__About this exercise__. Without the pictures, write out all the lines below exactly as they appear.

+ + + + +

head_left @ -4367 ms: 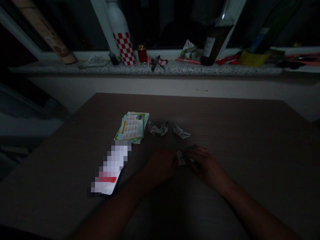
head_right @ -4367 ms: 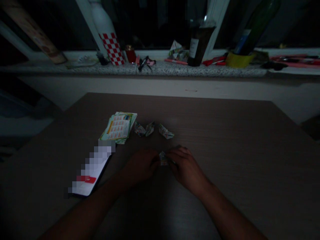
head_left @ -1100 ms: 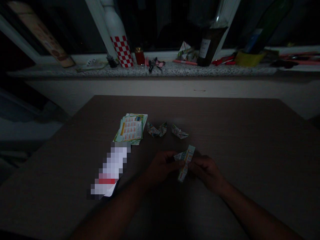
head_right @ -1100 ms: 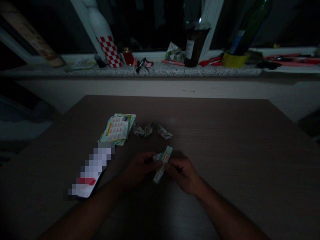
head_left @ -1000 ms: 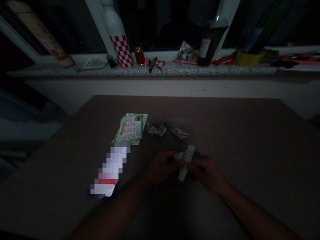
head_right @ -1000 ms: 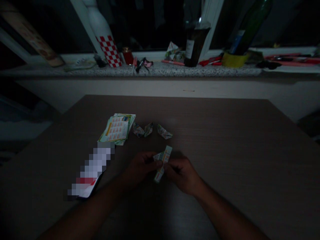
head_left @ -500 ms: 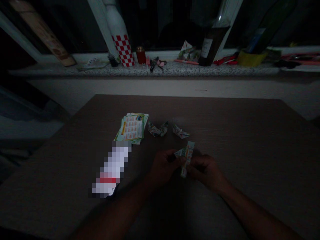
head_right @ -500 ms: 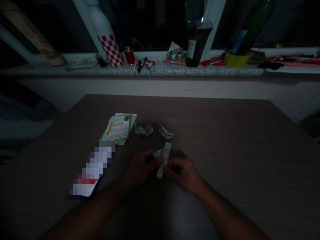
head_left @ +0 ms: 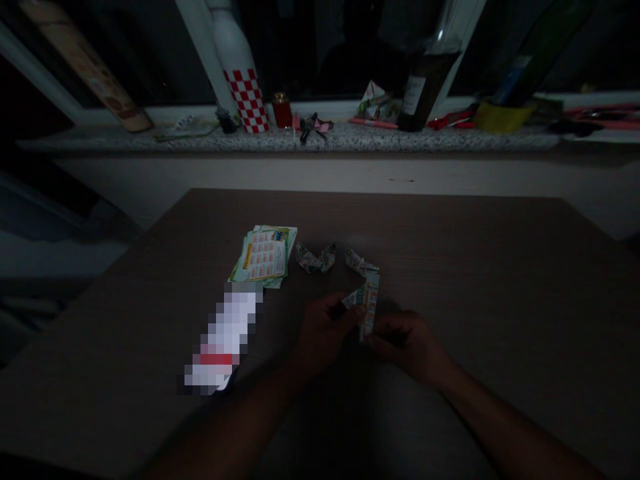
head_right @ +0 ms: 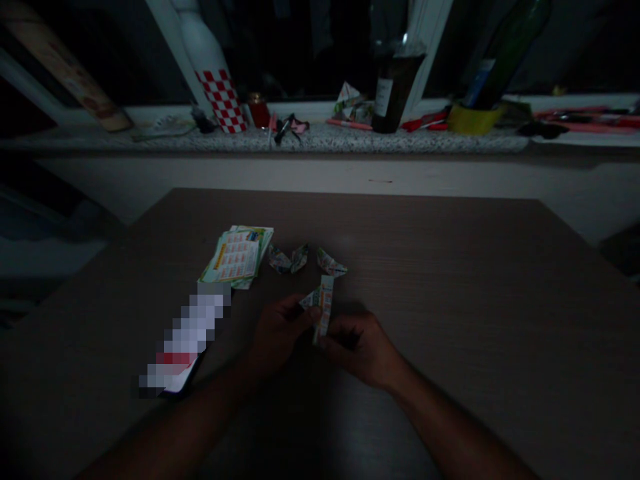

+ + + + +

__Task output__.
head_left @ -4367 ms: 
head_right @ -4367 ms: 
head_left @ -1100 ms: 
head_right @ -1100 ms: 
head_left @ -1000 ms: 
head_right @ -1000 ms: 
head_left @ -500 ms: 
head_right @ -500 ms: 
head_left @ +0 ms: 
head_right @ +0 ms: 

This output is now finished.